1.° Recevoir tous les événements, de quelque nature qu'ils soient, et par quelque voie, ou de quelque manière qu'ils nous arrivent, comme venant de la main de Dieu, qui nous les envoie avec des entrailles de père, et pour notre plus grand bien ; et se conformer entièrement en cela à la volonté divine, comme si Jésus-Christ se rendant visiblement présent à nous, nous disait : « Mon fils, je veux que vous fassiez cette action, et que vous souffriez cette épreuve pour l'amour de moi. »

2.°
S'efforcer d'aller toujours en augmentant dans cette conformité à la volonté divine : premièrement, en supportant avec patience tout ce qui arrive de fâcheux : secondement, en l'acceptant sans délibérer et avec facilité ; et en dernier lieu, en l'embrassant avec joie, parce que telle est la volonté du Seigneur.

3.°
Persévérer dans cet exercice, jusqu'à ce qu'on soit parvenu à être charmé que la volonté de Dieu s'accomplisse en nous, par le moyen même des afflictions, des mépris et des souffrances ; et jusqu'à ce que cet accomplissement fasse tout notre contentement et toute notre joie.

4.°
Faire avec empressement tout ce que l'on connaîtra être delà volonté de Dieu, de sa gloire et de son service, pour imiter le Sauveur du monde, qui faisait toujours ce qui était agréable à son Père (Joan. 8. 29).

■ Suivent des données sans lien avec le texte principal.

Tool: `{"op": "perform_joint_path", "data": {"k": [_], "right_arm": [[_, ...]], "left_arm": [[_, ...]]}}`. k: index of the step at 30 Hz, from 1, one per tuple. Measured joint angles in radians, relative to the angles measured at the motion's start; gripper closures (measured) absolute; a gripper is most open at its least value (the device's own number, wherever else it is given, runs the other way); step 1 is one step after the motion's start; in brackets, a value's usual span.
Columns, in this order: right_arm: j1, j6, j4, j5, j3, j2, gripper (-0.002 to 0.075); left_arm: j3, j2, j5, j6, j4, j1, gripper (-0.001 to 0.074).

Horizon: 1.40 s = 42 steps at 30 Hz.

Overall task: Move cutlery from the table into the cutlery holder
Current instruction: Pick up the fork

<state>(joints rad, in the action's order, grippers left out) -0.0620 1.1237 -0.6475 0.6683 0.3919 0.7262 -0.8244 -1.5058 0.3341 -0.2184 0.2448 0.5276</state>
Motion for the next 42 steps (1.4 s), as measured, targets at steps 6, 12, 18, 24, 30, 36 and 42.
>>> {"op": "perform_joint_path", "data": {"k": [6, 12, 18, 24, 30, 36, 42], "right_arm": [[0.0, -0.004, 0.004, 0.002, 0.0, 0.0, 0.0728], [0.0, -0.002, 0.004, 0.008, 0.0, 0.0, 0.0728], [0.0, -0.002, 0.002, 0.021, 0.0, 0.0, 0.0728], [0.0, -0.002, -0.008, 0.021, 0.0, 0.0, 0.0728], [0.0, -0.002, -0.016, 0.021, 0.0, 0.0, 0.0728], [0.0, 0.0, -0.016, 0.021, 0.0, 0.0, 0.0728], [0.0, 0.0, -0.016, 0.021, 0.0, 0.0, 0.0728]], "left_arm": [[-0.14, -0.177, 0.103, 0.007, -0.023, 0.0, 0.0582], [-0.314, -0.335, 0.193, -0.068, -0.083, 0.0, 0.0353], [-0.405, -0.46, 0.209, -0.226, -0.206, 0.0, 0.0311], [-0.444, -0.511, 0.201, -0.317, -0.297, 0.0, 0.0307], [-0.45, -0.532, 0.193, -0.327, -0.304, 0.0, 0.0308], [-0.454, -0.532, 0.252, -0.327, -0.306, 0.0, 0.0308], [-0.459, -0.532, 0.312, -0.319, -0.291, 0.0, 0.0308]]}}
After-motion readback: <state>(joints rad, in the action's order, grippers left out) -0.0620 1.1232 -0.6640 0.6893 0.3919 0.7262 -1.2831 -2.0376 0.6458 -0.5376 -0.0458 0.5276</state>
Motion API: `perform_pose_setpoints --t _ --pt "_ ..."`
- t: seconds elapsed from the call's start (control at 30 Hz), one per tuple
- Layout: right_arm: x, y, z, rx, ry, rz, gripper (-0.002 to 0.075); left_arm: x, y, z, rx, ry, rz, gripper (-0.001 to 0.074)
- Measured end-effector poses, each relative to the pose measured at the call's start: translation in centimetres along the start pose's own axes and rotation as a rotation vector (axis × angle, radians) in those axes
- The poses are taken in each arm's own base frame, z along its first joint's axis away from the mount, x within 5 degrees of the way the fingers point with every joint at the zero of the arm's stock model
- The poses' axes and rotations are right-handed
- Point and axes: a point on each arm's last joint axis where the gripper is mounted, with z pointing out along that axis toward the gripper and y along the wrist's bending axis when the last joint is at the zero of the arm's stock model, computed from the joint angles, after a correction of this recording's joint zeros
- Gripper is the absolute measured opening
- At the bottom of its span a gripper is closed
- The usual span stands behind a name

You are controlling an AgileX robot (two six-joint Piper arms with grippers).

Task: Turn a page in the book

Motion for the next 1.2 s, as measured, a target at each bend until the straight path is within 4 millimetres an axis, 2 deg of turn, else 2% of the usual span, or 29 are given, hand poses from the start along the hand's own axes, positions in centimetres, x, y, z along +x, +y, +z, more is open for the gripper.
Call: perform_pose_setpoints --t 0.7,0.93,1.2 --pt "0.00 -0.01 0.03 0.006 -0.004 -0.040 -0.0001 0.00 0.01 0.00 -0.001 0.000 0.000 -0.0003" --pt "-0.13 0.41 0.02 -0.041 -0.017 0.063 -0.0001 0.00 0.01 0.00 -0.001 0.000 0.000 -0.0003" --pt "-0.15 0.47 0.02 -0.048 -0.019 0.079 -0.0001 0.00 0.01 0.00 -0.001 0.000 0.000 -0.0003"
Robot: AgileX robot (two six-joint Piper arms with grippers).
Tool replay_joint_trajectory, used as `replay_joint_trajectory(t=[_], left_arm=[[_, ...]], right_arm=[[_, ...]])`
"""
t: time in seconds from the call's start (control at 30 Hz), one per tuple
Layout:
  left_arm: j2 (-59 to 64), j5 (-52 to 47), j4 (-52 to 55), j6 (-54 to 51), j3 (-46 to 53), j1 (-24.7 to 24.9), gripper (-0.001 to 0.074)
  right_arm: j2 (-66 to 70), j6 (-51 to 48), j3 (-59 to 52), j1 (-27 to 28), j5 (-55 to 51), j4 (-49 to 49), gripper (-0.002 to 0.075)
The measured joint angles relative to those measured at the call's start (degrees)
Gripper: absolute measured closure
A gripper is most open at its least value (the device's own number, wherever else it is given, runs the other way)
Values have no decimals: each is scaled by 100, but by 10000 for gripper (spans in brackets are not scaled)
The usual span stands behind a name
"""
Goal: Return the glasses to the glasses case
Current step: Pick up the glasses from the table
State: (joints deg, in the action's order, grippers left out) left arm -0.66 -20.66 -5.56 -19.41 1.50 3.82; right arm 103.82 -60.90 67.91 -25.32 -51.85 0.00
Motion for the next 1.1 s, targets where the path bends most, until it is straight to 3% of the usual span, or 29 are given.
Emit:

La pratique de cet exercice sera un très bon moyen pour se conserver toujours en la présence de Dieu, et pour s'entretenir dans une continuelle oraison. Il est à propos de remarquer ici qu'il ne faut pas changer légèrement la matière de l'examen, en prenant tantôt un sujet et tantôt un autre, parce que ce serait perdre le temps, et tournoyer à pure perte et sans avancer ; mais il faut s'attacher à un seul objet et le suivre jusqu'à ce qu'on s'en soit bien saisi ; on pourra s'appliquer ensuite à un autre avec la même résolution.
On demandera peut-être combien de temps il faut continuer l'examen particulier sur une même matière. Saint Bernard et Hugues-de-saint-Victor font une question à peu près semblable ; savoir, combien de temps il faut combattre contre un seul vice, et ils répondent qu'il faut l'attaquer et le poursuivre, jusqu'à ce qu'on ait acquis un tel avantage sur lui, que dès qu'il ose reparaître, on puisse le réprimer facilement, et l'assujettir, c'est-à-dire, jusqu'à ce qu'on ne tombe volontairement dans aucune faute contraire à la vertu qu'on s'est proposé d'acquérir ; mais de manière qu'il ne faut pas attendre que la passion soit entièrement éteinte, et qu'on ne sente plus de révolte de sa part, ou de répugnance du côté de la nature, car cela ne dépend pas de nous, et ; n'est nullement en notre pouvoir : et à cette occasion Hugues-de-saint-Victor dit que c'est plutôt le partage des anges que celui des hommes. Il suffit que la passion que vous vous êtes proposé de vaincre ne vous livre plus de si violents assauts, et qu'elle vous cause si peu d'embarras, qu'aussitôt qu'elle se révolte vous puissiez la surmonter aisément : ce sera alors que vous pourrez attaquer d'autres ennemis, et choisir un autre sujet pour votre examen.
Au reste, le moyen le plus sûr pour ne se pas tromper en ce point, c'est d'en conférer avec son directeur ; parce que c'est en effet une des choses sur quoi on a le plus besoin de conseil.